Does attention_mask refer to input_ids or to labels?

Seems like a silly question, but I’m learning and can’t find anything definitive…

In models where input_ids and labels may be of different length (i.e. denoising, where a span of several tokens in labels may have been replaced by a single token), should the attention_mask correspond to labels (so the original chunk size) or to input_ids (so resized after noising)?

2 Likes

The attention_mask tells the model which positions in the input to attend to, i.e., which tokens are real vs padding. It applies only to the forward pass — specifically, how attention is computed over the input_ids.

The labels are not used during attention computation — they are only used in the loss computation

2 Likes

Thanks, that’s a clear and succinct explanation!

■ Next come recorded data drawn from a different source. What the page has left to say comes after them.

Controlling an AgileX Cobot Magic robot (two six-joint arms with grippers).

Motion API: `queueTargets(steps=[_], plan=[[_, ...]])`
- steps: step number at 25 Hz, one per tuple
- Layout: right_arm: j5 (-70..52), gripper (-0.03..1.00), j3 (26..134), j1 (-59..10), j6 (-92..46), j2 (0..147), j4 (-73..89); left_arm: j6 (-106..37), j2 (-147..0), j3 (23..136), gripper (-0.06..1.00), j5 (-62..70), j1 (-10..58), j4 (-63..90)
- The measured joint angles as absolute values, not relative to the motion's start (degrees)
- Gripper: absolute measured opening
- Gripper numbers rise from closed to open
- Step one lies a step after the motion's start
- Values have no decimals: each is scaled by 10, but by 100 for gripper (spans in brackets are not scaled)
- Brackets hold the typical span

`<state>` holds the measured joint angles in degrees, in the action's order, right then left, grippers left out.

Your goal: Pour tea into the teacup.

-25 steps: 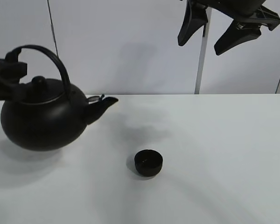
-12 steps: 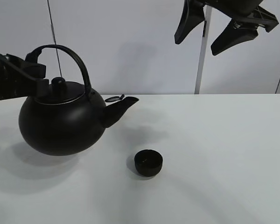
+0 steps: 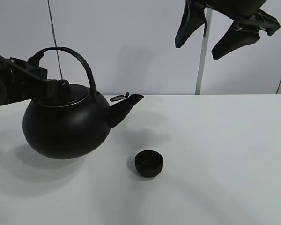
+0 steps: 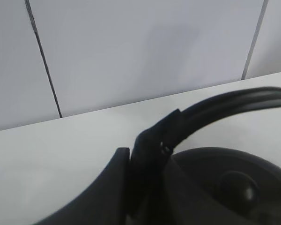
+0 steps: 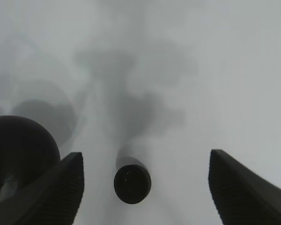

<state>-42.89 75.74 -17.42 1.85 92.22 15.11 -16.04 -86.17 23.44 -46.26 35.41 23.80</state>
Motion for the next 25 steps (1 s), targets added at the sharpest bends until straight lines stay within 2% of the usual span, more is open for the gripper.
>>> queueTargets(steps=[15,25], plan=[[-442,51,757,-174,18,922,152,-186,-940,286,11,-468,391,242],[-442,51,757,-174,18,922,152,-218,-945,287,11,-484,392,246]])
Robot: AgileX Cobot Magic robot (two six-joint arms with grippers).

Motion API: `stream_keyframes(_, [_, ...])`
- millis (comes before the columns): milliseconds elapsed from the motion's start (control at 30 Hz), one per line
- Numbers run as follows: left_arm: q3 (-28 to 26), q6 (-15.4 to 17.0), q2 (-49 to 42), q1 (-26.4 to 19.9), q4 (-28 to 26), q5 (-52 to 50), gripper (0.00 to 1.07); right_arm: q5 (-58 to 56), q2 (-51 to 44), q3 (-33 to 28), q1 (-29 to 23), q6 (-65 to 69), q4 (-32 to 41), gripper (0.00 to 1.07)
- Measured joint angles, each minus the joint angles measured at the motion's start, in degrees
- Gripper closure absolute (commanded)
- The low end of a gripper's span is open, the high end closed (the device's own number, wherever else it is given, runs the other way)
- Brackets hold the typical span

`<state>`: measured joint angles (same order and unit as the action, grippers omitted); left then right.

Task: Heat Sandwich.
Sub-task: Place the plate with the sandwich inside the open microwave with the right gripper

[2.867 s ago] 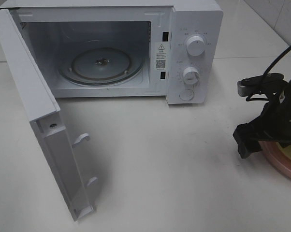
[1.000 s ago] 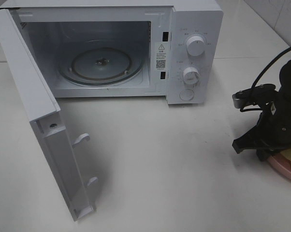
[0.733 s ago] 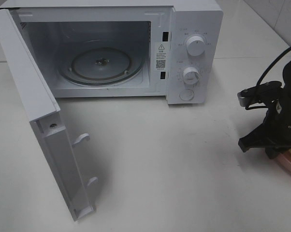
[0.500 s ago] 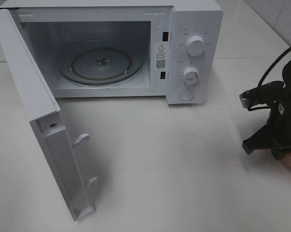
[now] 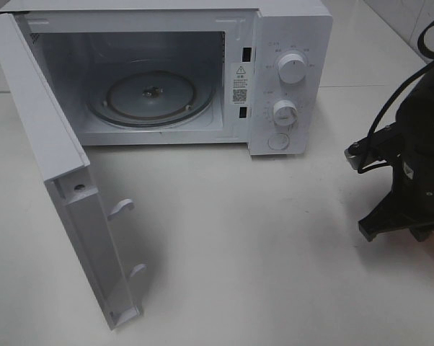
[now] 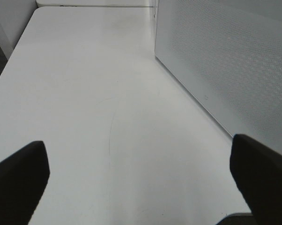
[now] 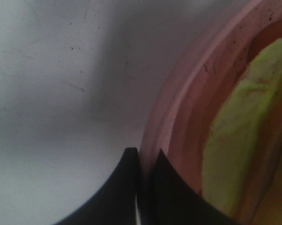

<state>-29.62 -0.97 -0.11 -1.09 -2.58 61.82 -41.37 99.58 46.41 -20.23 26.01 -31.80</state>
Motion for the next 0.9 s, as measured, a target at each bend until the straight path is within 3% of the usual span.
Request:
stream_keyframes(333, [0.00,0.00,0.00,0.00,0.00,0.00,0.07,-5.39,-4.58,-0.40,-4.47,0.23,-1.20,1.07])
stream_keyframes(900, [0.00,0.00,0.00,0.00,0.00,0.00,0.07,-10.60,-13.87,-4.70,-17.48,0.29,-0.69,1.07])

But I guess my question can still stand regarding decoder_input_ids, in case it’s based on labels (see my other question, which would mean - if I understand correctly - that labels (shifted right) are used during computation, at decoder side, no?

1 Like

My bad, I completely didn’t see that

Yes, the decoder_attention_mask (or just attention_mask on decoder_input_ids ) should match the decoder input, which is usually labels shifted right.

decoder_input_ids are either provided manually or auto-generated by shifting labels right.

2 Likes

So in my dataset, I should include both attention_mask and decoder_attention_mask? Will the model know which mask to use at which phase? I’m a bit confused…

1 Like

With HF Trainer, you only need to pass input_ids, attention_mask, labels

If you pass labels, the model will:
1. Automatically shift them to create decoder_input_ids
2. Create the decoder_attention_mask to match the decoder_input_ids
3. Handle masking and loss computation (ignoring -100 in labels)

So the full decoder setup is inferred internally — as long as you provide labels.

You do not need to manually include decoder_input_ids or decoder_attention_mask — they are automatically derived at runtime by the model or tokenizer.

1 Like

Thank you!

So just to make it absolutely clear (just correct me if I’m wrong; ignore otherwise :wink: ): I must pass attention_mask based on the noised text (input_ids), for the encoder. I can just leave the (possibly longer) decoder_attention_mask for the trainer to handle. Great!

2 Likes

This topic was automatically closed 12 hours after the last reply. New replies are no longer allowed.